§ **TO DO**
Lift every line from the entries that includes the word "camera".

Data entries:
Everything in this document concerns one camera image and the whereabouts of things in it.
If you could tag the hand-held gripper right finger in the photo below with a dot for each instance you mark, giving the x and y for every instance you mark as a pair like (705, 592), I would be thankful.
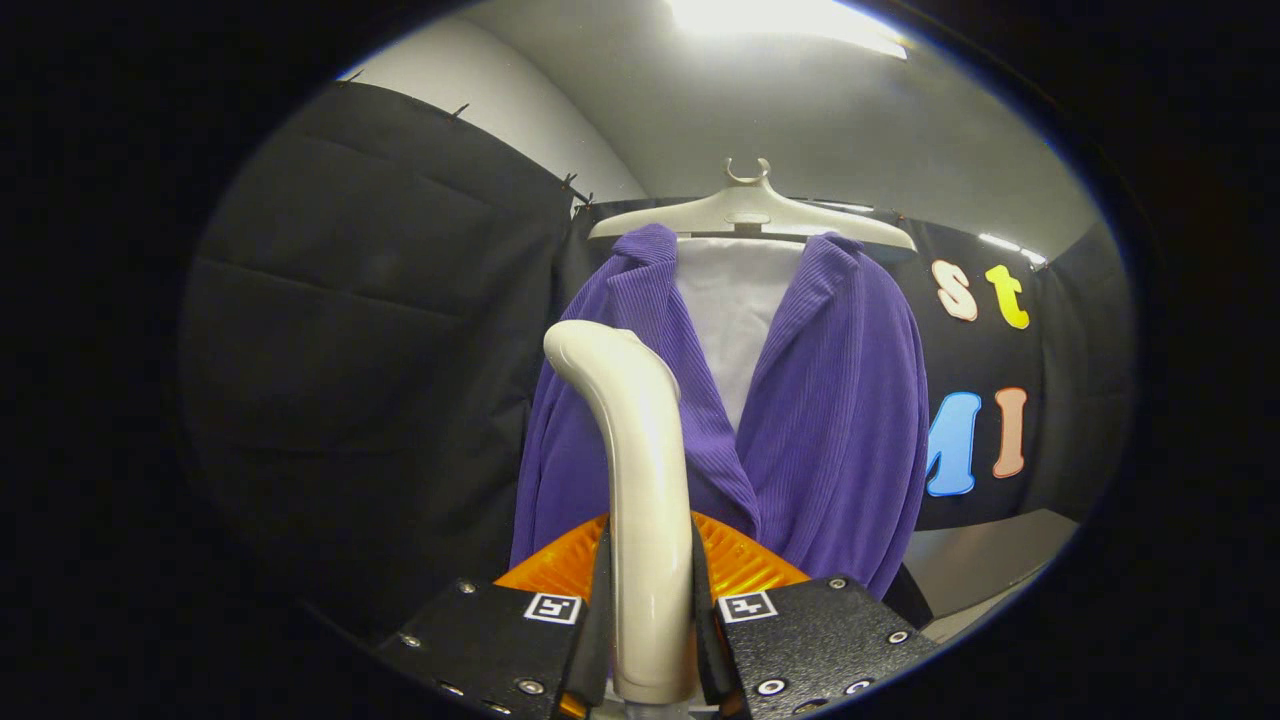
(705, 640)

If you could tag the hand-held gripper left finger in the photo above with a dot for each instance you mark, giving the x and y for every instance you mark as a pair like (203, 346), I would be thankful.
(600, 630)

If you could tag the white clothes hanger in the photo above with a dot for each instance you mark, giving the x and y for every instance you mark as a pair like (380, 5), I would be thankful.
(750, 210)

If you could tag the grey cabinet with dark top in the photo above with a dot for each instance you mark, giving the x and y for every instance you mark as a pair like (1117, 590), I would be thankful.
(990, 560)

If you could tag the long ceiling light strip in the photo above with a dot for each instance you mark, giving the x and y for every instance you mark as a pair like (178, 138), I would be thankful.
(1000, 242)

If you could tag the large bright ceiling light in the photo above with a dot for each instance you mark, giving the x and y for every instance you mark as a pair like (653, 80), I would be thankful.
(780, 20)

...

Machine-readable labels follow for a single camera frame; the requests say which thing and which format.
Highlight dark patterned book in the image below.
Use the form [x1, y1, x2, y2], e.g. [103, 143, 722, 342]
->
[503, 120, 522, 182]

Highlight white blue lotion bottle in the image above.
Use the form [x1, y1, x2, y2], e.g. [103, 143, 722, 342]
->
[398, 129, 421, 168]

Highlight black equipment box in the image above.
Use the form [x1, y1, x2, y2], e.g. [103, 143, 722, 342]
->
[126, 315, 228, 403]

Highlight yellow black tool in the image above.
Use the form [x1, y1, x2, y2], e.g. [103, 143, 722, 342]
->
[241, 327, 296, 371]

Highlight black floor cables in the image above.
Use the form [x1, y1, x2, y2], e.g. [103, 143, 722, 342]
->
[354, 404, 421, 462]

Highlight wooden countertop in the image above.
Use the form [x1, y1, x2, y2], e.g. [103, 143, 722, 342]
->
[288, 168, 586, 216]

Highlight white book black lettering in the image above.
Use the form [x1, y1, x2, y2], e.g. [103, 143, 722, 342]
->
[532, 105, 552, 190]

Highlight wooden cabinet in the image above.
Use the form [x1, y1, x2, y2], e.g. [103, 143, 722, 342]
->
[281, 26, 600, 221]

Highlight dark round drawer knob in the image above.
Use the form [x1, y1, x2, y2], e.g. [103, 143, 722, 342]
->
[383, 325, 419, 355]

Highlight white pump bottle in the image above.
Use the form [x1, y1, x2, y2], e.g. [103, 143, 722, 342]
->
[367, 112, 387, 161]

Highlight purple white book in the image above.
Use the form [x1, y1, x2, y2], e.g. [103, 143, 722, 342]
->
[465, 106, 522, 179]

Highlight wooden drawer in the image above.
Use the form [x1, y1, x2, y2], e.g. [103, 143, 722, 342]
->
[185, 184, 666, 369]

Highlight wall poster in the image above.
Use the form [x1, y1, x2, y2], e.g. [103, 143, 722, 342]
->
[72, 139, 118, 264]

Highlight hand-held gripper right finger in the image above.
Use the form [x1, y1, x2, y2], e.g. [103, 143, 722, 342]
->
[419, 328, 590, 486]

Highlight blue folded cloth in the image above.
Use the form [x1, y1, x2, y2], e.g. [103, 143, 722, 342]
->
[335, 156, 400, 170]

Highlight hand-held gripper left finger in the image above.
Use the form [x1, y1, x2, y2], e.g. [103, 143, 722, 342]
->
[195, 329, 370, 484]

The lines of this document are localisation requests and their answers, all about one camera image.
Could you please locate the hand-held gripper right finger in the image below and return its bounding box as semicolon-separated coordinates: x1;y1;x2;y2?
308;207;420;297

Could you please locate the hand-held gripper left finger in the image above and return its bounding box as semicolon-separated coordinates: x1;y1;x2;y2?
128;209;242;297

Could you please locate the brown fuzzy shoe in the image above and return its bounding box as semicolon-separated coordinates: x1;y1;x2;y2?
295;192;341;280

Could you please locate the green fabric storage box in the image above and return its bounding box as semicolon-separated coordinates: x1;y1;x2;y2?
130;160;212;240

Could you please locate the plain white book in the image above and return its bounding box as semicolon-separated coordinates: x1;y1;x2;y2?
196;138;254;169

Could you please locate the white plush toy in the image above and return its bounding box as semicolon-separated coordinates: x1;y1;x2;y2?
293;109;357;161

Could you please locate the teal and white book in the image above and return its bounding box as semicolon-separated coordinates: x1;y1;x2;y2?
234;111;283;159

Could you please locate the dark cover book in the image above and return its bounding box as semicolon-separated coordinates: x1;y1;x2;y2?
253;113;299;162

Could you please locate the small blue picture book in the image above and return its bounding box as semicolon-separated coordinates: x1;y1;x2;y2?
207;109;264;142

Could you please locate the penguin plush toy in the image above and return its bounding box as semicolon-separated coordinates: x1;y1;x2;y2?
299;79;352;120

§ **SOLUTION**
Everything in this document concerns one camera image and the whereabouts of things in it.
Machine-readable labels follow for a single camera frame; the requests say which thing and which format.
The lines of this document are localisation requests and their answers, all about one camera image.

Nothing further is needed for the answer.